_TASK REQUIREMENTS_:
Your task is to repeat, word for word, the line containing "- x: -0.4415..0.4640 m" and all lines that follow it to the end of the material, and no other lines.
═══ SOURCE DATA
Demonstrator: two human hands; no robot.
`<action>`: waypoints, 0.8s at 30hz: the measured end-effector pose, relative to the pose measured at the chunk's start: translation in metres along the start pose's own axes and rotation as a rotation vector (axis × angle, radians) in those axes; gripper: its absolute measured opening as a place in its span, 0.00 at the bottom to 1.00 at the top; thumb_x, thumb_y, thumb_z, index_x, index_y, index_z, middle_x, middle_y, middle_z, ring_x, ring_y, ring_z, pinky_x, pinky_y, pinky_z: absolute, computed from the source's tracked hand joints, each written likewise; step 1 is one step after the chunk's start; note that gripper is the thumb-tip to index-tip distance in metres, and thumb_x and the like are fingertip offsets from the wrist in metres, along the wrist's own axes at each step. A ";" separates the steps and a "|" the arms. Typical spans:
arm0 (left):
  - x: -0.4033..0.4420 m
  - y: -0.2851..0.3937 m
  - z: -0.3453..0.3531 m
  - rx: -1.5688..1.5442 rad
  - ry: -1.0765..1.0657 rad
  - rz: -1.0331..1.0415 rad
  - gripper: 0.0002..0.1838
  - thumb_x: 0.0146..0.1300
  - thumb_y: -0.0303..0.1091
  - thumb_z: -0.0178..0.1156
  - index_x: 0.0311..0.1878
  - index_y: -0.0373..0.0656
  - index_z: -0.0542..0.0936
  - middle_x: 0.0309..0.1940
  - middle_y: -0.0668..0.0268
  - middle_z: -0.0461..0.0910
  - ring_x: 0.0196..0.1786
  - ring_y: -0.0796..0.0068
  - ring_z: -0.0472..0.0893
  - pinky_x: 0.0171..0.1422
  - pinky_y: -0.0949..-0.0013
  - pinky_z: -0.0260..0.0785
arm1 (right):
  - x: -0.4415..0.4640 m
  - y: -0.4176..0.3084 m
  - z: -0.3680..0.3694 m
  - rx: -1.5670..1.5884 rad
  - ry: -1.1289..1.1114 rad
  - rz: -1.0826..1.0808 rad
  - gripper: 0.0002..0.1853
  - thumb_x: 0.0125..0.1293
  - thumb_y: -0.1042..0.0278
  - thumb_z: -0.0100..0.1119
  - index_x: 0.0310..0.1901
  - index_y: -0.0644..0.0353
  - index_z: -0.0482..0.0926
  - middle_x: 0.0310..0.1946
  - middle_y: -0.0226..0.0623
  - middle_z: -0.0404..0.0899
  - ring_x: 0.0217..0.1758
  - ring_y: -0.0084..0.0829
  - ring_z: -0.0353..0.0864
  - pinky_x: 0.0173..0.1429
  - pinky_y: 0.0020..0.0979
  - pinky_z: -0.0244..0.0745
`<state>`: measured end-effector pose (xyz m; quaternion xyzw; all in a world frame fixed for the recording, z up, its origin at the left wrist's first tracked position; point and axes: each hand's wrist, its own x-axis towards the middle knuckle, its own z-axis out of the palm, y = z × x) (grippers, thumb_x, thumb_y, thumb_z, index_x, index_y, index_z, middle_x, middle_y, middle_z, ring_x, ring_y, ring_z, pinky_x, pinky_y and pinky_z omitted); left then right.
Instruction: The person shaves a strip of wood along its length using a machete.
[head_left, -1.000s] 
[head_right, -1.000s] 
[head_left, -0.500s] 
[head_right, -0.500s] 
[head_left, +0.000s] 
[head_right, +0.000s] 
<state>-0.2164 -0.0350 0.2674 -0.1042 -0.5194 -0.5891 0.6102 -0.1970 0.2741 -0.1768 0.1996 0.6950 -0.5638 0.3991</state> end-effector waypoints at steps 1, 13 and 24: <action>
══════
_SOLUTION FOR THIS PROBLEM_:
  - x: -0.4415..0.4640 m
  - y: -0.4176..0.3084 m
  - z: -0.3680..0.3694 m
  - rx: -1.5670..1.5884 rad
  - ry: -1.1289..1.1114 rad
  - rz: -1.0826..1.0808 rad
  - gripper: 0.0002..0.1853
  - thumb_x: 0.0125..0.1293
  - thumb_y: -0.1042..0.0278
  - thumb_z: -0.0100..0.1119
  - index_x: 0.0310..0.1901
  - index_y: -0.0644..0.0353
  - index_z: -0.0482..0.0926
  - middle_x: 0.0310..0.1946
  - middle_y: -0.0226..0.0623
  - middle_z: -0.0404..0.0899
  - ring_x: 0.0217..0.1758
  - ring_y: -0.0084..0.0829
  - ring_z: -0.0353..0.0864
  - pinky_x: 0.0173..0.1429
  - pinky_y: 0.0020..0.0979
  - pinky_z: -0.0244..0.0745
`<state>`: measured end-effector pose (xyz m; quaternion xyzw; all in a world frame fixed for the recording, z up, its origin at the left wrist's first tracked position; point and axes: each hand's wrist, its own x-axis towards the middle knuckle, its own z-axis out of the palm, y = z × x) (grippers, thumb_x, thumb_y, thumb_z, index_x, index_y, index_z, middle_x, middle_y, middle_z, ring_x, ring_y, ring_z, pinky_x, pinky_y and pinky_z omitted); left then right.
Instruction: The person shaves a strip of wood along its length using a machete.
[head_left, -1.000s] 
[head_right, -1.000s] 
[head_left, -0.500s] 
[head_right, -0.500s] 
[head_left, +0.000s] 
[head_right, +0.000s] 
<state>-0.2164 -0.0350 0.2674 -0.1042 -0.5194 -0.5891 0.6102 -0.1970 0.2741 -0.1768 0.1996 0.6950 -0.5638 0.3991</state> end-effector waypoints at steps 1, 13 and 24: <action>

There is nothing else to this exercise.